» Exercise instructions
Below are records. Find each line in them that holds the word "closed" and copy it.

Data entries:
[Start of section]
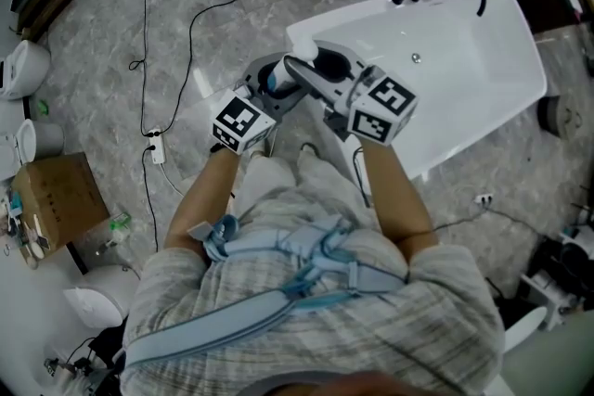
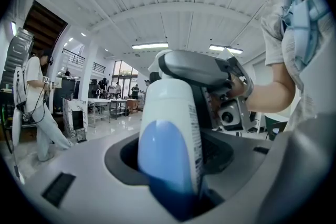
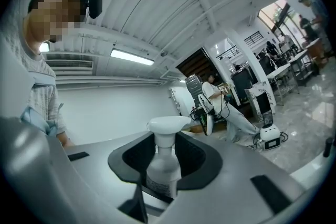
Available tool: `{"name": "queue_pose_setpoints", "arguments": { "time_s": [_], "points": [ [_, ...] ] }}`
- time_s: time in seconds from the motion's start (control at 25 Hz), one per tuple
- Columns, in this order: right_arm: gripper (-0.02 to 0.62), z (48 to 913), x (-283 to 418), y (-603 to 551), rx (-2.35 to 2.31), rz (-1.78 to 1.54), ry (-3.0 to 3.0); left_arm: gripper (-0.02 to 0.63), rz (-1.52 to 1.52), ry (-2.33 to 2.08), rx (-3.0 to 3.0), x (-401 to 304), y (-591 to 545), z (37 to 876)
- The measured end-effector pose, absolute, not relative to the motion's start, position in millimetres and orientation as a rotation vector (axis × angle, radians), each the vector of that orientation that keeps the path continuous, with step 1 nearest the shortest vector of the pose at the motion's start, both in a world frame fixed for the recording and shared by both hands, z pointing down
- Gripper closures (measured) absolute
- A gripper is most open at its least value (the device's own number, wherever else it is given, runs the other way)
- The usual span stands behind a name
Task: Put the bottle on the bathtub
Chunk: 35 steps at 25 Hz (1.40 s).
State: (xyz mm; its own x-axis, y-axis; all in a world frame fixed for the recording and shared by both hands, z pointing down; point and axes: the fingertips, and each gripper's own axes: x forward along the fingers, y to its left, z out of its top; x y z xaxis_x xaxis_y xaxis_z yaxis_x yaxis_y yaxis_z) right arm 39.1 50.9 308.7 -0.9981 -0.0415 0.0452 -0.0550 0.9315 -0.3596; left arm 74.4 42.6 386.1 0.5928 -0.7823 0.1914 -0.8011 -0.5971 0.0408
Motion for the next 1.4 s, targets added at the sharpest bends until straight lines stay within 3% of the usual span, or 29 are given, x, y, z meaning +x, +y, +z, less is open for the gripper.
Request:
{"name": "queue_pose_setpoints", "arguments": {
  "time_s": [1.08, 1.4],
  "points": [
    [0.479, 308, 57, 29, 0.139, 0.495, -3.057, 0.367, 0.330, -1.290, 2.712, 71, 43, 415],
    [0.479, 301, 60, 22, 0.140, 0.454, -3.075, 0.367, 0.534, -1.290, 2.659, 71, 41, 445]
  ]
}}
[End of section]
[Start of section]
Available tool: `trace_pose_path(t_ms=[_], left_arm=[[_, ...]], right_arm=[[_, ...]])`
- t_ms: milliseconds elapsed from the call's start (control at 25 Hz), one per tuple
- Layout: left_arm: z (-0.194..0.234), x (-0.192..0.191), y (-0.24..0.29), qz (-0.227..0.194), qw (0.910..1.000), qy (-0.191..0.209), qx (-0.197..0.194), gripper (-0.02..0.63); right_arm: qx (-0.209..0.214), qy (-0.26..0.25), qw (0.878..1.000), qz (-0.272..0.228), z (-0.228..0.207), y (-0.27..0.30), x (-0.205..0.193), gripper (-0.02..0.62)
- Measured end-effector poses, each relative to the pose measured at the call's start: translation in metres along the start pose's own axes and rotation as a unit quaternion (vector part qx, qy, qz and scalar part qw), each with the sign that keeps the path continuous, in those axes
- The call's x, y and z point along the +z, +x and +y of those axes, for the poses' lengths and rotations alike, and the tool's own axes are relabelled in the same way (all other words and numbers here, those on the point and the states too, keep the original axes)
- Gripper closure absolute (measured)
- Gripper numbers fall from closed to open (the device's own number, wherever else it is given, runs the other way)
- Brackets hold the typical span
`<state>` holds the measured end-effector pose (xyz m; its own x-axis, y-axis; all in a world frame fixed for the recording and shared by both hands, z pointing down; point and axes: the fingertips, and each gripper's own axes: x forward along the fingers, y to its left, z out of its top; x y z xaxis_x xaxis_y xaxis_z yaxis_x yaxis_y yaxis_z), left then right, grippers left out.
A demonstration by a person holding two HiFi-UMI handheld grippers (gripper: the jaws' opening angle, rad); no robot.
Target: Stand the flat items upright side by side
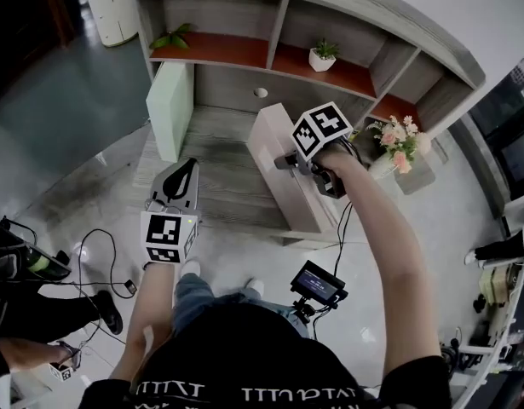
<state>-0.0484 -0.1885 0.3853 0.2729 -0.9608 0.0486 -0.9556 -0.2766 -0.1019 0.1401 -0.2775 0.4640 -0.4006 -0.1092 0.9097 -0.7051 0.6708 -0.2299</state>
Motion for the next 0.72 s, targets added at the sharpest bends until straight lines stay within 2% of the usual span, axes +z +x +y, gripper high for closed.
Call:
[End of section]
» Exercise result
- Gripper numbers fall from closed to open (the device's own number, wherever else it is given, runs the other way)
Motion for the next 0.72 s, targets added at the sharpest bends until straight lines stay within 2% of the usual span, axes +z +x +y, gripper high for closed.

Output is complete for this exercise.